Comme au temps de la dictature

Grèce. Vio.Me. attaquée en temps de pandémie

Benjamin Russ

Grèce. Vio.Me. attaquée en temps de pandémie

Benjamin Russ

L’Etat grec profite du confinement pour s’attaquer Vio.Me, emblématique usine sous gestion ouvrière de Thessalonique, en Grèce, qui fabrique des produits détergents, en coupant l’électricité. Un cadeau en période de crise pour les anciens propriétaires.

crédit photo : O Phil des contrastes

Depuis deux semaines, ils n’ont plus de courant. Le 30 mars, à 6h30 du matin, l’entreprise d’électricité publique DIE, avec l’appui de deux équipes de la police anti-émeute grecque, a coupé l’électricité de la coopérative autogérée Vio.Me. Au milieu d’une pandémie, ces faits illustrent les intérêts défendus et représentés par l’Etat.
En effet, les anciens propriétaires de l’usine, la famille Filippou, veulent vendre le site au plus offrant depuis plusieurs années. En travers de leur route, les travailleuses et les travailleurs de l’usine. Ils ont barricadé les accès à l’usine et se battent tant juridiquement que politiquement contre la vente du site.

Au cours de la crise financière de 2008, la société-mère qui détient Vio.Me. (Viomichaniki Metalleftiki), la Filkeram AG est passé dans le rouge et a dû fermer. Cela ne signifiait rien d’autre que le chômage pour des centaines de travailleurs. Trente d’entre eux ont refusé la fermeture. Ils ont occupé l’usine qui, à l’origine, produisait du matériel de construction, ont reconverti la production et produisent maintenant depuis 2013, par eux-mêmes, du savon et des produits d’entretien selon des critères écologiques. Les produits sont vendus au prix de production, qu’ils calculent d’après une planification de la production pour assurer la rémunération des travailleurs de l’usine. Un combat remarquable dans une région industrielle autrefois effervescente qui ne produit aujourd’hui presque plus rien. Partout où l’on porte le regard, de vieux bâtiments d’usine, vides, et des entreprises fermées. Vio.Me., en revanche, continue de produire.
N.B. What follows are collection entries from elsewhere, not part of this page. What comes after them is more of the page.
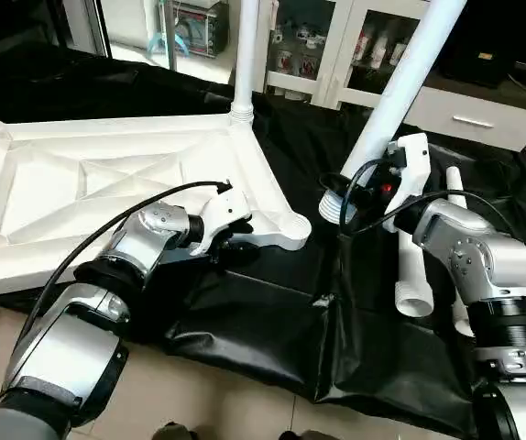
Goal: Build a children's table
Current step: Pick table leg
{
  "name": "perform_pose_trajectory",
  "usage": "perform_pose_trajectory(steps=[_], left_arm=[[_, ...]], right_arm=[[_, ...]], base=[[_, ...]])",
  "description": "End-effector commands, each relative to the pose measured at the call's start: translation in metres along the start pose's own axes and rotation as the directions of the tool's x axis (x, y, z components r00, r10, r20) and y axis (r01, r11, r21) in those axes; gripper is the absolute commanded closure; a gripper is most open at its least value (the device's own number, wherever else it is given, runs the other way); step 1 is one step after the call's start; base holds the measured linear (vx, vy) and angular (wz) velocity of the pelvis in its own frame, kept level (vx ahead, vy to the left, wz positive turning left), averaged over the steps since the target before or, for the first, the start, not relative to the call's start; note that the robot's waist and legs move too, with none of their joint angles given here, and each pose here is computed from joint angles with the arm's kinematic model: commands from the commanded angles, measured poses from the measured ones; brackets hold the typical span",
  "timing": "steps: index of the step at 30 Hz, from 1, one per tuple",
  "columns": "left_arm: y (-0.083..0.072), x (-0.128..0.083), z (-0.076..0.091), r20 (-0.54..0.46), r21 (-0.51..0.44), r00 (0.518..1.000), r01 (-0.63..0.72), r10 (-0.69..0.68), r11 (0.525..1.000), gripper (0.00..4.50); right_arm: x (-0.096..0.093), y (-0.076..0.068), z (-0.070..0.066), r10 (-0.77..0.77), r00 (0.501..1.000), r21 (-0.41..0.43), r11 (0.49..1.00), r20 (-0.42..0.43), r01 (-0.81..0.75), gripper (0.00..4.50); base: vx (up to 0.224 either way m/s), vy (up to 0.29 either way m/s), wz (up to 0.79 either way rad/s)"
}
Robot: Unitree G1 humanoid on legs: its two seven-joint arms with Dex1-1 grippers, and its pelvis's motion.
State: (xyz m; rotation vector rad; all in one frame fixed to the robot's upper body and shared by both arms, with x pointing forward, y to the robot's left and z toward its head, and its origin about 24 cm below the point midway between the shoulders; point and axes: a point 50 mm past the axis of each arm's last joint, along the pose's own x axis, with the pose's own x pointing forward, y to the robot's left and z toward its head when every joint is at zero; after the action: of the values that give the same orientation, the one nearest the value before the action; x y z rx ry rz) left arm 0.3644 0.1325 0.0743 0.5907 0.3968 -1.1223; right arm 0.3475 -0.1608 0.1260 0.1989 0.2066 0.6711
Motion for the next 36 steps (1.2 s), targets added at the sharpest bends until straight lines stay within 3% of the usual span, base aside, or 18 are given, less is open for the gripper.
perform_pose_trajectory(steps=[1,2,3,7,8,11,21,28,36], left_arm=[[0.001,-0.001,-0.002,-0.019,0.001,1.0,0.008,-0.008,1.0,2.74],[0.001,-0.001,-0.002,-0.019,0.001,1.0,0.008,-0.008,1.0,2.74],[0.002,-0.002,-0.003,-0.025,-0.001,1.0,0.009,-0.009,1.0,3.05],[0.002,-0.005,-0.01,-0.057,-0.003,0.998,0.017,-0.018,1.0,3.14],[0.001,-0.006,-0.014,-0.078,-0.003,0.997,0.028,-0.028,1.0,3.46],[0.0,-0.007,-0.017,-0.09,-0.005,0.995,0.037,-0.038,0.999,3.52],[-0.022,-0.008,-0.033,-0.112,-0.004,0.977,0.183,-0.182,0.983,4.46],[-0.043,0.002,-0.034,-0.089,0.021,0.967,0.24,-0.238,0.97,4.5],[-0.059,0.007,-0.031,-0.108,0.025,0.955,0.281,-0.277,0.959,4.5]], right_arm=[[-0.002,0.001,0.004,0.007,1.0,-0.026,1.0,0.004,-0.007,2.58],[-0.002,0.001,0.004,0.007,1.0,-0.026,1.0,0.004,-0.007,2.58],[-0.001,0.002,0.004,0.011,1.0,-0.026,1.0,0.003,-0.011,2.58],[-0.001,0.003,0.004,0.021,1.0,-0.029,0.999,0.0,-0.021,2.58],[-0.001,0.003,0.004,0.025,1.0,-0.029,0.999,-0.002,-0.026,2.58],[-0.001,0.004,0.003,0.029,1.0,-0.029,0.999,-0.004,-0.029,2.58],[-0.006,0.014,-0.007,0.114,0.992,-0.03,0.993,-0.048,-0.115,2.58],[-0.012,0.021,-0.021,0.16,0.982,-0.034,0.986,-0.1,-0.164,2.58],[-0.009,0.026,-0.026,0.172,0.977,-0.048,0.983,-0.13,-0.179,2.58]], base=[[0.0,0.0,0.0],[0.0,0.0,0.0],[0.0,0.0,0.0],[0.0,0.0,0.0],[0.0,0.0,0.0],[0.0,0.0,0.0],[0.0,0.0,0.0],[0.0,0.0,0.0],[0.0,0.0,0.0]])
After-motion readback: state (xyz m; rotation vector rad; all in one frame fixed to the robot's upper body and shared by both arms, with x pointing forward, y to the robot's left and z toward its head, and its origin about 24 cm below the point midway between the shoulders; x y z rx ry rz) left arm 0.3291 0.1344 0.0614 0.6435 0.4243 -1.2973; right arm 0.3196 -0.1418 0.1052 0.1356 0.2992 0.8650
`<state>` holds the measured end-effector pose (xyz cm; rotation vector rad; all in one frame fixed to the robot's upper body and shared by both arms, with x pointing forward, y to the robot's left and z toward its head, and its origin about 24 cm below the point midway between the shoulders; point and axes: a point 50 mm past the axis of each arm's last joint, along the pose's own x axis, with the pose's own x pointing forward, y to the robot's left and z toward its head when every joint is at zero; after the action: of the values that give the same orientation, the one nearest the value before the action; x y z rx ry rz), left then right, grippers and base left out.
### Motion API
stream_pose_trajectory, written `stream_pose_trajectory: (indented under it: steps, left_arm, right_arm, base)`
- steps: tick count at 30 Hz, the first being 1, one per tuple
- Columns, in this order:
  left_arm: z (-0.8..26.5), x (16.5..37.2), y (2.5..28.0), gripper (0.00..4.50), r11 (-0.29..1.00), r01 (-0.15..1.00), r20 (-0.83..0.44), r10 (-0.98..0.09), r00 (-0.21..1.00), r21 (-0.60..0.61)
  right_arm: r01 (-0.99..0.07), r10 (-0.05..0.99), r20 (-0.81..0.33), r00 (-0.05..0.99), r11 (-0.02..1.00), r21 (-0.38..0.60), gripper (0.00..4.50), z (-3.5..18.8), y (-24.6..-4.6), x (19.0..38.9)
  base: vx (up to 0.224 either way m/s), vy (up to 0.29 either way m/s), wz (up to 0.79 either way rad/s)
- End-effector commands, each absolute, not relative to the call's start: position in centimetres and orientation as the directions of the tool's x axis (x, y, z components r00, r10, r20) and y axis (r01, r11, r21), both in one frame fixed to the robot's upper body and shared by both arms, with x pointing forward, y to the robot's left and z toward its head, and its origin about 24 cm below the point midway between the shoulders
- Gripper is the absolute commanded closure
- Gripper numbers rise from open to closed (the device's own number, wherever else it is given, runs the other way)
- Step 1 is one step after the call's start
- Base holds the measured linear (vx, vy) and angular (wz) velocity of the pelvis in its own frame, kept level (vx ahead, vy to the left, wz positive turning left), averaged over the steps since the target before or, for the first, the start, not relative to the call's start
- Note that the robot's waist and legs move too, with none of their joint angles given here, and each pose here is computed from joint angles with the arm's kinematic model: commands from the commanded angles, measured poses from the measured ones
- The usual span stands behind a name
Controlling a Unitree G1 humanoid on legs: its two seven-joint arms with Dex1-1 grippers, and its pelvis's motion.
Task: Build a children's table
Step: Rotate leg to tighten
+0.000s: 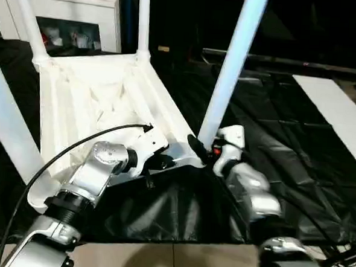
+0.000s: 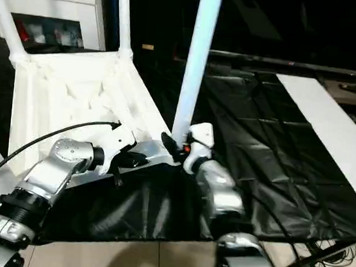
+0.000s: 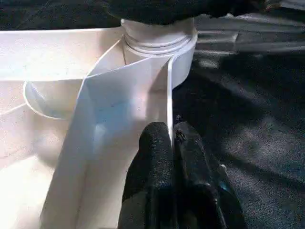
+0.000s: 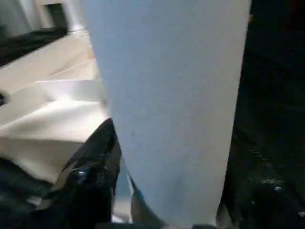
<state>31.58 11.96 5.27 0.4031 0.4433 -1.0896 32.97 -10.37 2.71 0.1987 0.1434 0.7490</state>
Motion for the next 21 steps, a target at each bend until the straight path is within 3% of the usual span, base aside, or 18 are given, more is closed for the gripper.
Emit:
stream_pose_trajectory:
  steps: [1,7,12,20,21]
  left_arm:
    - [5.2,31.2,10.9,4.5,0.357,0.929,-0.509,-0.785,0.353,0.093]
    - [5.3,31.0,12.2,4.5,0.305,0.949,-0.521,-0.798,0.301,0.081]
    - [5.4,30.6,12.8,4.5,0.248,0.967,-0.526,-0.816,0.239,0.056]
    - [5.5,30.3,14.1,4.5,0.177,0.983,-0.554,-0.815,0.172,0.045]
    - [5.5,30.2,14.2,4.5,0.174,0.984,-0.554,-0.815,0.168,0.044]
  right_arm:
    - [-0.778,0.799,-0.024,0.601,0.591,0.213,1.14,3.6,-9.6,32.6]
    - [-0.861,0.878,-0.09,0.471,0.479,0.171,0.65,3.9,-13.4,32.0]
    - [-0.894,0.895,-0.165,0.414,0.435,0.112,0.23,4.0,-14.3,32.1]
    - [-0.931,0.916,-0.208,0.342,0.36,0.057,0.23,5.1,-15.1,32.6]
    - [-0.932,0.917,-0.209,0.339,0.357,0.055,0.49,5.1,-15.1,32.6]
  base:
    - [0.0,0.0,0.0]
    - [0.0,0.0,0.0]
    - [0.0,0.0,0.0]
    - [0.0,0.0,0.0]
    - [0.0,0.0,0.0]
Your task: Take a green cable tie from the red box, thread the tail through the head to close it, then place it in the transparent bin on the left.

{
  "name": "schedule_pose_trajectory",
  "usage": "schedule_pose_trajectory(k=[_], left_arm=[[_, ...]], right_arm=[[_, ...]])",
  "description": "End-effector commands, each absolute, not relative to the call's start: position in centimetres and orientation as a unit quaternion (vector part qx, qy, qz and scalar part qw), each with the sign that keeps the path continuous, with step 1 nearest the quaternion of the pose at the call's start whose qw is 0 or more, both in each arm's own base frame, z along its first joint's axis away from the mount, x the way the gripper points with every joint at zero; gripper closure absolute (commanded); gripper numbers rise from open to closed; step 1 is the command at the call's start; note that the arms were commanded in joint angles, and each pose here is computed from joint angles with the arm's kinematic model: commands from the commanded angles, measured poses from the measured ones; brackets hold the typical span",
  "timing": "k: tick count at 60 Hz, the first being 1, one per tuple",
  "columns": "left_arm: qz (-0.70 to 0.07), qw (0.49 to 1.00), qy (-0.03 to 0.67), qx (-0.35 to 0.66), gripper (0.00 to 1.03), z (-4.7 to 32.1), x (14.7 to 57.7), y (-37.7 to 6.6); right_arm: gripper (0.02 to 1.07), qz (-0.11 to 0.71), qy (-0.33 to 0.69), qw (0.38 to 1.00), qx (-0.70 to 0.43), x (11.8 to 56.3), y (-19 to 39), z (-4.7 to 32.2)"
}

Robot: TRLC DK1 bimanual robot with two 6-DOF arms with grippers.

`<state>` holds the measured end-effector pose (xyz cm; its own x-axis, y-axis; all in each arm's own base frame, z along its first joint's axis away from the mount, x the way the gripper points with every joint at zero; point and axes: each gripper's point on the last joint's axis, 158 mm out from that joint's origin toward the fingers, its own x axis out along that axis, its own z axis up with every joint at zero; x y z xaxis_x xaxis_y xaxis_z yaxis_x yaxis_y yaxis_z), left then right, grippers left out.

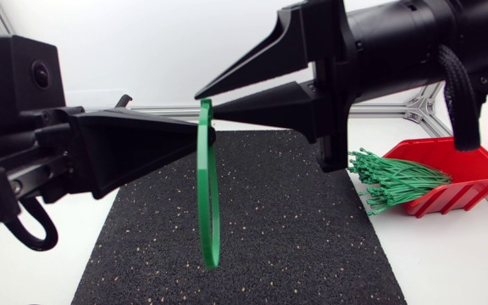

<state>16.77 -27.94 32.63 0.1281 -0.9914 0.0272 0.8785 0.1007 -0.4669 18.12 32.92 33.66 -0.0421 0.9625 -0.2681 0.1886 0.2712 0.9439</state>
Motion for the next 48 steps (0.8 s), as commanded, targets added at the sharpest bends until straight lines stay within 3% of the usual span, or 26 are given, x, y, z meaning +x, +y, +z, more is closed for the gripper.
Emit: schedule_pose_trajectory(k=[1,17,31,48], left_arm=[[-0.652,0.724,0.134,-0.182,1.0,33.8,16.4,-28.1],[-0.651,0.725,0.134,-0.182,1.0,33.8,16.5,-28.1],[-0.655,0.722,0.131,-0.181,1.0,34.0,16.1,-28.2],[-0.66,0.719,0.124,-0.179,1.0,34.8,15.3,-28.1]], right_arm=[[0.91,0.376,0.613,0.511,0.471,18.7,33.0,33.4],[1.01,0.374,0.61,0.516,0.471,19.0,32.9,33.1],[1.01,0.369,0.613,0.518,0.469,19.2,32.9,32.4],[1.01,0.337,0.62,0.522,0.479,22.6,32.9,29.3]])
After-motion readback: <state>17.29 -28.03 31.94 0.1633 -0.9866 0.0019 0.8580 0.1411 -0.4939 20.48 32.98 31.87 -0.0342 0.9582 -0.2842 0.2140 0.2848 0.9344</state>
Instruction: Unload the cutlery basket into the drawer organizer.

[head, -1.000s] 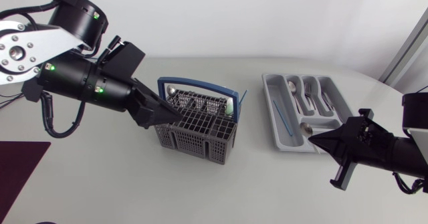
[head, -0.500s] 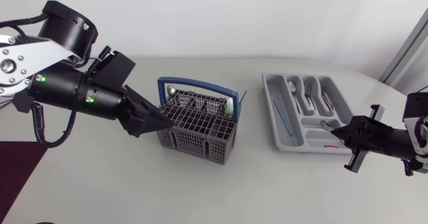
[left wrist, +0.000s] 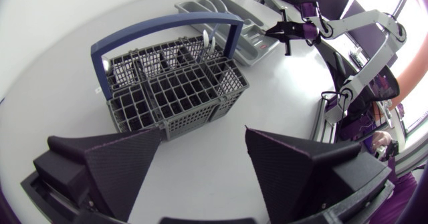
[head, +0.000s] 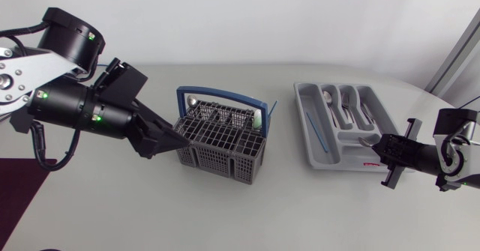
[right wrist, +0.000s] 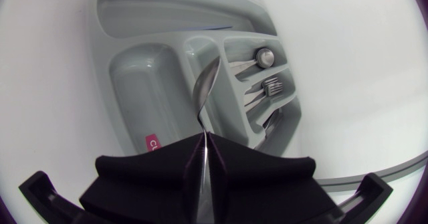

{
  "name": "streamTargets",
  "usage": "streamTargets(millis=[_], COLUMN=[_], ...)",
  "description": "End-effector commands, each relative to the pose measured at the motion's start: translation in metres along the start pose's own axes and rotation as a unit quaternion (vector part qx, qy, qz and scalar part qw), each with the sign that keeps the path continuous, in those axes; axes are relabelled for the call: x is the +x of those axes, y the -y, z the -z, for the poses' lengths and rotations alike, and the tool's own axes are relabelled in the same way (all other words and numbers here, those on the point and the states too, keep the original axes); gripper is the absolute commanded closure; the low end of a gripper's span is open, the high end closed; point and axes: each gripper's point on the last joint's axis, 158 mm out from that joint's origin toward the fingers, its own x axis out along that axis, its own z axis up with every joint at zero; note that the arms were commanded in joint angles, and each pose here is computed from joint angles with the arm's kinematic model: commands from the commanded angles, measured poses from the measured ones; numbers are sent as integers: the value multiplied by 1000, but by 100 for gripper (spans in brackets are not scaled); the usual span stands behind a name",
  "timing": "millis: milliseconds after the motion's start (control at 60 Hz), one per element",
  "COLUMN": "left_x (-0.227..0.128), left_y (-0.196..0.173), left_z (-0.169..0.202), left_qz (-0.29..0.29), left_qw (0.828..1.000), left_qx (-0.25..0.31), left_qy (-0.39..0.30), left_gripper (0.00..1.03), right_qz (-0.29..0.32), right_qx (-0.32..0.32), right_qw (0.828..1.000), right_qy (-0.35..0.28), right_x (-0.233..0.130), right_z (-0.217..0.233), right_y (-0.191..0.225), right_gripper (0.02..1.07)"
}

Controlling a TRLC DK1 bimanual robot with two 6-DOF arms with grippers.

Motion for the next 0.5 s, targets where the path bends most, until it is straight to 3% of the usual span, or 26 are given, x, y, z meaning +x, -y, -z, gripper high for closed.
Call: streamTargets(millis=[0, 133, 383, 483], left_x=[0, 0, 2, 4], left_y=[-3, -6, -12, -14], left_z=[9, 12, 23, 30], left_qz=[-5, -9, -24, -29], left_qw=[1000, 1000, 999, 999], left_qx=[-3, -6, -8, -9], left_qy=[-5, -8, -21, -29], left_gripper=[5, 5, 5, 5], right_qz=[-6, -12, 3, 14], right_qx=[-16, -17, -20, -7], right_qw=[1000, 1000, 1000, 1000], right_qy=[-3, -4, 0, 3], right_x=[5, 5, -7, -18], right_z=[1, 0, -5, -11], right_y=[-9, -16, -10, -1], right_gripper=[87, 84, 29, 17])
Dans un communiqué publié sur leur site, les travailleurs de la coopérative écrivent : « Ils ont coupé l’électricité sous prétexte que nous sommes illégaux. Voici le crime que nous avons commis ces dernières semaines, depuis le début de la pandémie : nous produisons des savons pour les envoyer au camp de réfugiés de Moria, sur l’île de Lesbos, à des gens qui n’ont pas la possibilité de se les procurer. Nous fabriquons des produits nettoyants pour les envoyer dans les prisons que l’État laisse à la merci de la pandémie. Et bien sûr, nous avons continué à produire du savon pour le mettre à la disposition des familles qui n’ont pas le droit d’être protégées contre le virus, puisqu’elles s’entassent sur les lieux de travail pour générer les profits de ceux qui détiennent le pouvoir. »

Pour redémarrer la production de savon, l’alimentation électrique est essentielle. Bien que la police se soit retirée, la situation reste tendue. Plusieurs cycles de négociations pour la vente du terrain ont eu lieu, en vain. A l’approche de la crise économique, les propriétaires sont de plus en plus nerveux et ont fait monter la pression, avec l’aide de l’exécutif, contre les travailleurs. Dans une interview, Makis Anagnostou, membre de la coopérative et représentant du syndicat de l’entreprise souligne combien en « plein cœur de la crise les attaques contre les droits des travailleurs s’accroissent et cette intervention au petit matin rappelle les interventions du temps de la dictature militaire. » Pour reprendre l’activité, les travailleurs ont aujourd’hui besoin de générateurs, pour pallier la coupure de courant. Ils comptent les obtenir en organisant des collectes de dons.

Saboter une production auto-gérée de produits d’entretien « verts », en pleine crise sanitaire et écologique pour défendre la fortune des propriétaires est un crime de l’Etat bourgeois contre notre classe. L’attaque de l’Etat et de ses exécutants est une attaque contre la solidarité prolétarienne. Les produits de Vio.Me. sont essentiels pour les habitants de la région et cette entreprise récupérée par les travailleurs nous montre que nous sommes en capacité de produire selon nos besoins.

Notre solidarité va tout entière aux travailleurs en lutte de Vio.Me. Nous appuyons leur revendication du rétablissement immédiat du courant par la compagnie publique avec un compteur électrique à leur nom portant le numéro d’identification fiscale SE.VIOME et la légalisation complète de l’usine pour lever les obstacles à la production. En ce sens, comme le revendiquent les ouvriers, la famille Filippou, qui a soutenu ouvertement l’action de l’exécutif grec et n’agit que dans son intérêt propre, doit être expropriée et le site remis aux travailleurs.